The bill focuses on data brokers and government contractors that scrape social media data to sell. It bans the police and government agencies from buying “illegitimately obtained information,” including information that was gathered deceptively through hacking or violations of a platform’s privacy policy or terms of service.

There is a bipartisan momentum in Congress to try and stop the government from having the ability to buy such data, particularly after the ACLU’s data dump.

“The federal government hasn’t always done a very thorough job of vetting how citizen’s data privacy is affected before buying the data and using it,” a Democratic Senate staffer familiar with the bill said.

“It should also be pointed out that several government agencies like the IRS have terminated their 3rd party data contracts because they’re a crap shoot, the data isn’t very good and so it isn’t even effective in many instances” the staffer added.


Consumer privacy advocates are also in favor of the bill introduced by Wyden and Paul that has companion legislation in the House that has been introduced by House Judiciary Chairman Rep. Jerry Nadler, D-NY.

“The information is effectively laundered through a middleman. Many app developers can sell geolocation data directly to the government, although in practice they usually operate through data brokers as well.” said Elizabeth Goitein, senior director focused on national security at the Brennan Center for Justice, a nonpartisan policy institute that supports the Fourth Amendment is Not For Sale Act.

“We’ve seen this already, the Department of Defense purchased access to geolocation information from popular Muslim prayer and dating apps. Police departments used a data broker to track people who attended racial justice protests in Ferguson and Baltimore,” Goitein added during a House Judiciary Committee hearing Tuesday regarding government access to personal data. “It’s time for Congress to step in.”

Federal government contractors who provide IT and data solutions to intelligence agencies are worried, however, about how the legislation could unintentionally hurt the government’s ability to tackle sensitive issues of national security.
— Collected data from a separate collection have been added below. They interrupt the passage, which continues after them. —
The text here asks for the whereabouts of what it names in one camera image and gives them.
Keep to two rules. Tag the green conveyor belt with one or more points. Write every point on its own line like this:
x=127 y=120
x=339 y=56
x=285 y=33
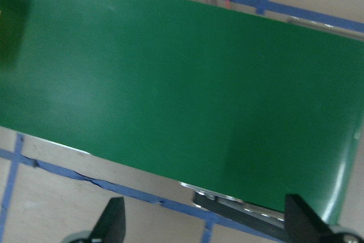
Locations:
x=182 y=83

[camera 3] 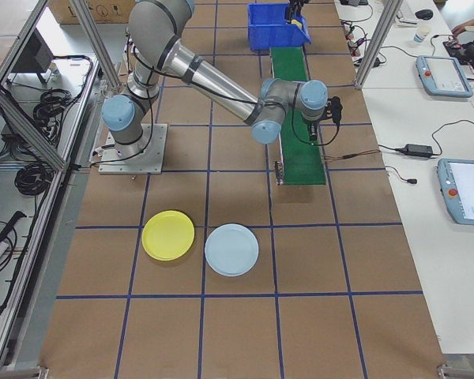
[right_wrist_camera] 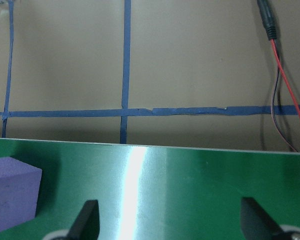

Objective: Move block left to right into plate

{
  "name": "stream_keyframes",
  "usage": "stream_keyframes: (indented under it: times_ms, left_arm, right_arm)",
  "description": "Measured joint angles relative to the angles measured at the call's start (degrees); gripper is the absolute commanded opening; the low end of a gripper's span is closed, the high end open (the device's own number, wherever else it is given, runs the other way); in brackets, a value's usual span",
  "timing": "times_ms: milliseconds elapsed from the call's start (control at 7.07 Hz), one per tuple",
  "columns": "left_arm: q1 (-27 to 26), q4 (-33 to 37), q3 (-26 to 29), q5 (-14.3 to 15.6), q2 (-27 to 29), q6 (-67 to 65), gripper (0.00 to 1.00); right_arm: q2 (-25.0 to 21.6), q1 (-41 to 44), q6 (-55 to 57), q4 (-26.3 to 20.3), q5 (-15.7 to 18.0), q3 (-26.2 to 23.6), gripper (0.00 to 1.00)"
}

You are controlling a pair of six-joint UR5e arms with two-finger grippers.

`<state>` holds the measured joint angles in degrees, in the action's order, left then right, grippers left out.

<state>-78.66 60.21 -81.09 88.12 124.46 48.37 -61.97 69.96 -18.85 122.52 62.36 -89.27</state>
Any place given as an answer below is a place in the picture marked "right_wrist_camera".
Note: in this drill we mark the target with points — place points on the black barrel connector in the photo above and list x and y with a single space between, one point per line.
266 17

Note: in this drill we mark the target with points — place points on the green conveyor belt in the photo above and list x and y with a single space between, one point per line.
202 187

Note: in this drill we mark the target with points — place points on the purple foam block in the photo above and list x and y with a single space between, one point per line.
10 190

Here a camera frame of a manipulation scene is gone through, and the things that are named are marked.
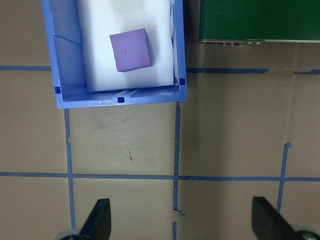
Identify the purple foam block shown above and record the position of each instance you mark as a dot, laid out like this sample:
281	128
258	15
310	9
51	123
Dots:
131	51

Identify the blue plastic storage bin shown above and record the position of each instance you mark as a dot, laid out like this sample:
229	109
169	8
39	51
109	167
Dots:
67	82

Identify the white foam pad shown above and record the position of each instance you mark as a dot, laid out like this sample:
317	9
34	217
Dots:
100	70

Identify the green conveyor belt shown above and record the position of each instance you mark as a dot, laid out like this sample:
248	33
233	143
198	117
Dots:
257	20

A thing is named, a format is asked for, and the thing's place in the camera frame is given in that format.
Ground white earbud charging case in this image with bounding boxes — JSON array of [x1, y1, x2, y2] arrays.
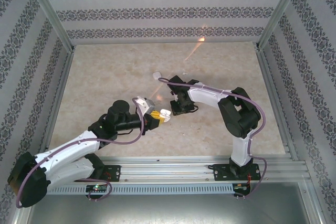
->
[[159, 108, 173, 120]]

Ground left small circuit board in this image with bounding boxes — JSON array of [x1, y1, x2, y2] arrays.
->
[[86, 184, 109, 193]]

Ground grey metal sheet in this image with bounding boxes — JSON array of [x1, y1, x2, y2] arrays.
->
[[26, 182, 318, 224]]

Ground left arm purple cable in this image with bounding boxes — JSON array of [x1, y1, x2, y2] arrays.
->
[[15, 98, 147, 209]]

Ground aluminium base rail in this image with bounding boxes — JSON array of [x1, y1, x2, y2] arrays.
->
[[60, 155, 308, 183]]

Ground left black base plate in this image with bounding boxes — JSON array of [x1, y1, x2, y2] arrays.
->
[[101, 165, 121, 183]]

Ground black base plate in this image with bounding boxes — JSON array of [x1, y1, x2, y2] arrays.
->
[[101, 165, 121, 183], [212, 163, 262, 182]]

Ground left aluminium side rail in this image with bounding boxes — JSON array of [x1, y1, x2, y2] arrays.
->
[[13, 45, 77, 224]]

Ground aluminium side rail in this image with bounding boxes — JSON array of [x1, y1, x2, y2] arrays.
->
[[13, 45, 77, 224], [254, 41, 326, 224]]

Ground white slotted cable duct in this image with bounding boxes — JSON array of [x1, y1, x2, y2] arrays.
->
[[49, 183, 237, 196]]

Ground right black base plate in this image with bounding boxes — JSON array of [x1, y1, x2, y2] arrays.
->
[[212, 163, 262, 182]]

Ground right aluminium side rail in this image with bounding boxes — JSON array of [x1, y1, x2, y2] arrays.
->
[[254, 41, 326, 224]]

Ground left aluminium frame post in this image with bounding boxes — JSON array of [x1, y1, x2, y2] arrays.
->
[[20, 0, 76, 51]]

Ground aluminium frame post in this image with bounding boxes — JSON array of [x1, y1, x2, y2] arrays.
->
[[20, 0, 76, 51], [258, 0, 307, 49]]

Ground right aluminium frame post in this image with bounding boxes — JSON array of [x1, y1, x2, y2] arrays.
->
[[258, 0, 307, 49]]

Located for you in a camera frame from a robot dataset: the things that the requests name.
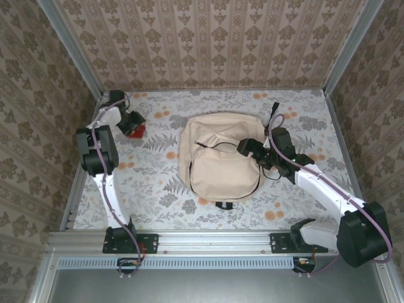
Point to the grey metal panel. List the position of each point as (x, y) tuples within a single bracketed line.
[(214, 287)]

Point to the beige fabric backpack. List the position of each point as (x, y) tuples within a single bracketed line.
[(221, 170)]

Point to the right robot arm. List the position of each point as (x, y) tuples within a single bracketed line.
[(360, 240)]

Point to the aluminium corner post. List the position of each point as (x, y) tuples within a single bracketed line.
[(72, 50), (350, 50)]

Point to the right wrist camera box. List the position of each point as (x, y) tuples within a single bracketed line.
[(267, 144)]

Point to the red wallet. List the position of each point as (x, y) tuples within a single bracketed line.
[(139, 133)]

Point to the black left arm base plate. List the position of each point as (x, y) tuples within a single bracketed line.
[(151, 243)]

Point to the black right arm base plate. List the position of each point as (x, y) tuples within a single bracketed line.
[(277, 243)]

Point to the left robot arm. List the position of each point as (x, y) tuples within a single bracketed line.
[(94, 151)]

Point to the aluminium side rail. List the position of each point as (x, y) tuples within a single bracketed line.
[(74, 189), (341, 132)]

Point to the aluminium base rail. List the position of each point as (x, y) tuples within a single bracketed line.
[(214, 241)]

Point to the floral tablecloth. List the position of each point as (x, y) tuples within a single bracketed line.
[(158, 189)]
“Federal agencies may be affected by this because it could make it harder for them to get certain data sets,” said Alan Thomas, Chief Operating Officer of Intellibridge, an IT services and consulting company with defense, national security and federal law enforcement clients.


“Law enforcement and intelligence agencies sometimes do good work with such data collected. So the question is how do we balance civil liberties and privacy concerns with the government carrying out important sensitive missions,” said Thomas, who has also had multiple stints within the federal government at the GSA, DOD, and the Army.